*Description of the task*: In the entries that follow, identify the line containing "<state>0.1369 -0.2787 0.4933" and return it together with all later lines, exactly as they appear.

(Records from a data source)
□ □ □ □ □ □ □

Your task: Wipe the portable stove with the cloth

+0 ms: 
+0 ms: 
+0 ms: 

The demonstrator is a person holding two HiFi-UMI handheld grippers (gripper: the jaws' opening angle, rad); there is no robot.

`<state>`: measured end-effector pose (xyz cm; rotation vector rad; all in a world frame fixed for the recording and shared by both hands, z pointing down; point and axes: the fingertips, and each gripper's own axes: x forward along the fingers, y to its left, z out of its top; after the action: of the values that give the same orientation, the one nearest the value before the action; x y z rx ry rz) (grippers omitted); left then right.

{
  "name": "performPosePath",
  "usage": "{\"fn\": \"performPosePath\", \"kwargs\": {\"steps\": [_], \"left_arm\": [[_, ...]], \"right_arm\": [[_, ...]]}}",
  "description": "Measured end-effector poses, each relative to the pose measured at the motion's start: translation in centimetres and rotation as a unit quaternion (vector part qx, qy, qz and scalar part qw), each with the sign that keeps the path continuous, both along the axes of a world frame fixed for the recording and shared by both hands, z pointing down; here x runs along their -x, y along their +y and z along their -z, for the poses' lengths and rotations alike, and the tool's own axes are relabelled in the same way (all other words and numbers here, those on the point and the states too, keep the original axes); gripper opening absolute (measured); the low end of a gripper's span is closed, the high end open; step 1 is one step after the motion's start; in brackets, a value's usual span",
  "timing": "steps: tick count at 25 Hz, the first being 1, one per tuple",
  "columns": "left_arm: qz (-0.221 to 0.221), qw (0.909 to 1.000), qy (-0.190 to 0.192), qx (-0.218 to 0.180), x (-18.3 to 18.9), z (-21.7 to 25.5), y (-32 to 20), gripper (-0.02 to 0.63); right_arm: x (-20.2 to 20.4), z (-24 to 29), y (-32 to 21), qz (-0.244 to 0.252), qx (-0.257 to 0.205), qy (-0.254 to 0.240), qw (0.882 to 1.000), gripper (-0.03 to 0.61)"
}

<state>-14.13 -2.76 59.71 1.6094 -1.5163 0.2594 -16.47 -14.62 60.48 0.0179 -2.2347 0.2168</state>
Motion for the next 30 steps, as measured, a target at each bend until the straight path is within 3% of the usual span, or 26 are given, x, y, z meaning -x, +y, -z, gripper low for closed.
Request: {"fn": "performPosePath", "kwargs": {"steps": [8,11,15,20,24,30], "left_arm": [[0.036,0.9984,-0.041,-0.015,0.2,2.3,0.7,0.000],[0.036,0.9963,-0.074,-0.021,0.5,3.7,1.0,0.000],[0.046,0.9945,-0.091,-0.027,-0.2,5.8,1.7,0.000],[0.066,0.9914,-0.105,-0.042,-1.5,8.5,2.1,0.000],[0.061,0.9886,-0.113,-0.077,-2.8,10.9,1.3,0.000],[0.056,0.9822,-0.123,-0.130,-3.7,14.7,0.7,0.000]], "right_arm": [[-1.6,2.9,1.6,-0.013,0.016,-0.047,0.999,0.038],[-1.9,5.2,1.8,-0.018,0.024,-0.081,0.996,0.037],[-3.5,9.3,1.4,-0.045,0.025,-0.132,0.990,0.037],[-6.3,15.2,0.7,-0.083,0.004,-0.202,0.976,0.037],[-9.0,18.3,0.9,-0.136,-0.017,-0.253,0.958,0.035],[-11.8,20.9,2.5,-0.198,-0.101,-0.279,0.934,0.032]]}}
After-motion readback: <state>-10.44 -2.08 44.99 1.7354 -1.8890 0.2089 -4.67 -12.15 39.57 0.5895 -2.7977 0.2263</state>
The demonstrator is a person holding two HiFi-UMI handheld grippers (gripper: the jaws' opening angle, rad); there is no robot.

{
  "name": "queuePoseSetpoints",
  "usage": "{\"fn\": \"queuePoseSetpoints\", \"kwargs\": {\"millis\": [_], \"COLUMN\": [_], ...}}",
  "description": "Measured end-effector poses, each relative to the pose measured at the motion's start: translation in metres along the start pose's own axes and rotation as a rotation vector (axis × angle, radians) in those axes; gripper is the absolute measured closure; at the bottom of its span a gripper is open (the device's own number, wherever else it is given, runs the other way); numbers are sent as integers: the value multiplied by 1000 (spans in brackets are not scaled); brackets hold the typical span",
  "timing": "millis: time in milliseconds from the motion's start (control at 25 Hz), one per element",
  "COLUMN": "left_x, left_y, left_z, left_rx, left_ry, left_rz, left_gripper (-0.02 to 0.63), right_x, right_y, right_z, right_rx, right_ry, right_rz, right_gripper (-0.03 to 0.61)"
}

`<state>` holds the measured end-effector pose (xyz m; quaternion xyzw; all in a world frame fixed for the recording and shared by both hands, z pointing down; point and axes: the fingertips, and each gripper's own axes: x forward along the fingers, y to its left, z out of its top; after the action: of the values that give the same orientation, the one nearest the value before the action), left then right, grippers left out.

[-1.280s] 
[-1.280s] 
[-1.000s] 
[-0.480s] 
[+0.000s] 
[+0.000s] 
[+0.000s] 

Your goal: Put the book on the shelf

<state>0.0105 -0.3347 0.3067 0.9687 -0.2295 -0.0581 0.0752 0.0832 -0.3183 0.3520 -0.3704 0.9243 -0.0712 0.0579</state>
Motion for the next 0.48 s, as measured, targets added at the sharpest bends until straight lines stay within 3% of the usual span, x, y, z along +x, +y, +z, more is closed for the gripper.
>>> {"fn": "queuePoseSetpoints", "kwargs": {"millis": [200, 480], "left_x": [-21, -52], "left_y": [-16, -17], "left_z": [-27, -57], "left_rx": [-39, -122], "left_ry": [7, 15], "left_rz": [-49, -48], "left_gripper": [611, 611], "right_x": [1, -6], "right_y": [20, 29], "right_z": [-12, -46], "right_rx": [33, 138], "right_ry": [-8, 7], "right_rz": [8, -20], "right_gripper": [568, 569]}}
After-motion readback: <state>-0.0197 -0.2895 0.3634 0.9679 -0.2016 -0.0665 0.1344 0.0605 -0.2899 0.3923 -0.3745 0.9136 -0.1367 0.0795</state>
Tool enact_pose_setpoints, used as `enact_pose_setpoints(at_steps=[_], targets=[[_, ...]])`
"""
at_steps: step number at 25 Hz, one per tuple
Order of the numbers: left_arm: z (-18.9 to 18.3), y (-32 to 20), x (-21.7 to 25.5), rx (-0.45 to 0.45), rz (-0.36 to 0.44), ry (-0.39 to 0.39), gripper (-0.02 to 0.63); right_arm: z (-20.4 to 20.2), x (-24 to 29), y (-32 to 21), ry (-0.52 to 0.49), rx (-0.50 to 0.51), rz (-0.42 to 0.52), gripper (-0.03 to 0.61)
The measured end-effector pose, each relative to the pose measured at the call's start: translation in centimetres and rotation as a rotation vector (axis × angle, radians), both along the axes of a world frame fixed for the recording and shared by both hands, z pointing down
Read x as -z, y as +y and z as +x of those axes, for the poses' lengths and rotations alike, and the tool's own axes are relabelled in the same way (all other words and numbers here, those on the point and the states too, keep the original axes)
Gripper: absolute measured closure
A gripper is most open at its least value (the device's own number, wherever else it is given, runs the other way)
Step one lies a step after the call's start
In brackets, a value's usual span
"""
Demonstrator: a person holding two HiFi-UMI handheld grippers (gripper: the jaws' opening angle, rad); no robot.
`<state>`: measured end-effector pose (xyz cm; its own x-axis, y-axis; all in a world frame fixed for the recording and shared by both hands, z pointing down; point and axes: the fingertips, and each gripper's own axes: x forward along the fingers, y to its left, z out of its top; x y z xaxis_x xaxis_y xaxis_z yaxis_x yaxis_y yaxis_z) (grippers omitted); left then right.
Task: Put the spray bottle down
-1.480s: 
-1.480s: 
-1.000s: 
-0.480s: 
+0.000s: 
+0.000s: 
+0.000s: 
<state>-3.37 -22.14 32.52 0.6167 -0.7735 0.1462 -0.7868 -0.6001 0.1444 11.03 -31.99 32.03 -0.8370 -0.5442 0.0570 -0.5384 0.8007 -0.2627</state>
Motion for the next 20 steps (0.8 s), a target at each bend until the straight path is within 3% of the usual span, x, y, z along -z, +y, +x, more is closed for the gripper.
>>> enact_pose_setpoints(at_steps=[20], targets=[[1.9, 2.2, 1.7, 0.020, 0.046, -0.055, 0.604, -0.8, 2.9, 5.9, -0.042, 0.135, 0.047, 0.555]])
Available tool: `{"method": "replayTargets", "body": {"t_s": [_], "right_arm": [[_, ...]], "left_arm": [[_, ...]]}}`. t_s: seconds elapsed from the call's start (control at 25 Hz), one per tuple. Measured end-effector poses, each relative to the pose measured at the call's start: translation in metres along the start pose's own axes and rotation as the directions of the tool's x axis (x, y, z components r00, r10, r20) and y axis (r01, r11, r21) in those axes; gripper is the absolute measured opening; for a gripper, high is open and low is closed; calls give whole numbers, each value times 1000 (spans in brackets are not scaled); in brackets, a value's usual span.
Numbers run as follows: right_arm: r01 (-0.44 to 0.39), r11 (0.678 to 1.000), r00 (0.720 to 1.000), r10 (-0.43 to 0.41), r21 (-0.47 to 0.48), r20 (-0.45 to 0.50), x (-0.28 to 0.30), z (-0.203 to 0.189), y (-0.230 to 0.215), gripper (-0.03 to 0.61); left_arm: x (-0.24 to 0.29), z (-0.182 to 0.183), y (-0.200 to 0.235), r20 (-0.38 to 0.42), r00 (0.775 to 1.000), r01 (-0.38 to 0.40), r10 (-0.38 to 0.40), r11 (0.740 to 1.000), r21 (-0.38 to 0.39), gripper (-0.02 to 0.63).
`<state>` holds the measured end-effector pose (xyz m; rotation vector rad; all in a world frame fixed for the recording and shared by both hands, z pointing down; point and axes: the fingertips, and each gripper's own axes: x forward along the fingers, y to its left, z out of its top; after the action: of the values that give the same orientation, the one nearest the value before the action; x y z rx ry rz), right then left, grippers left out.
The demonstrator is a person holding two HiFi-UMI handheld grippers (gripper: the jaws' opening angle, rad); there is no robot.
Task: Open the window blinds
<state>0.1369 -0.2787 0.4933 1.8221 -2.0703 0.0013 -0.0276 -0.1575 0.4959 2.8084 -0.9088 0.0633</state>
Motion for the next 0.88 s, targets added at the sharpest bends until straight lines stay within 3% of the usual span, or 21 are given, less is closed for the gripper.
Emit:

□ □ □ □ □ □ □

*Task result*:
<state>0.1369 -0.2787 0.4933 1.8221 -2.0703 0.0013 -0.0276 -0.1575 0.4959 2.8084 -0.9088 0.0633</state>
Motion for the next 0.88 s, targets added at the sharpest bends until straight lines stay within 3% of the usual span, or 21 are given, less is closed for the gripper.
Emit:

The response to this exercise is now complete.